===== Data below =====
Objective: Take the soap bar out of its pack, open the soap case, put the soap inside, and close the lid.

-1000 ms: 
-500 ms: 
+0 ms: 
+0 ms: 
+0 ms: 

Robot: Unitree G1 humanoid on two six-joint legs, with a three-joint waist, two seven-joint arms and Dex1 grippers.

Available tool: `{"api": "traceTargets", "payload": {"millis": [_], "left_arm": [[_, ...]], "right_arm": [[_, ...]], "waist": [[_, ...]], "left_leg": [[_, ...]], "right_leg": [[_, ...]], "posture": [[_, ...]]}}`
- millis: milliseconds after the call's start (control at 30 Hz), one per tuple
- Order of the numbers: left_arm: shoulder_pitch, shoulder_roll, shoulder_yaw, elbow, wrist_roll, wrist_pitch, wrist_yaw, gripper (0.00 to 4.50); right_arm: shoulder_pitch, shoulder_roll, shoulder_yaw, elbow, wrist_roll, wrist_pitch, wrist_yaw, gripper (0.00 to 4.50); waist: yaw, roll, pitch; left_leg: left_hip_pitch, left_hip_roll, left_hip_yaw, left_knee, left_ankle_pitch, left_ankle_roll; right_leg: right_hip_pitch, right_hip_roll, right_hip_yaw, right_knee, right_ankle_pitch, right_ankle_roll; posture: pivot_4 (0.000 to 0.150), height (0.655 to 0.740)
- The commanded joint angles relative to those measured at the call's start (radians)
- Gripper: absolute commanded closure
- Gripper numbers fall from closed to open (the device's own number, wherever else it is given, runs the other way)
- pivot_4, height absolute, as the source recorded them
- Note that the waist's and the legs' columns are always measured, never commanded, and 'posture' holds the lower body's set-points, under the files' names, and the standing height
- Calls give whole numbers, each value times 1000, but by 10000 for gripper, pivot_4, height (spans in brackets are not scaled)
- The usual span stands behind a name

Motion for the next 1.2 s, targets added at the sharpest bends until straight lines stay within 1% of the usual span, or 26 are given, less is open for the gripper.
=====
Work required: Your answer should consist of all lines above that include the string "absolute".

Reply to the exercise:
- Gripper: absolute commanded closure
- pivot_4, height absolute, as the source recorded them

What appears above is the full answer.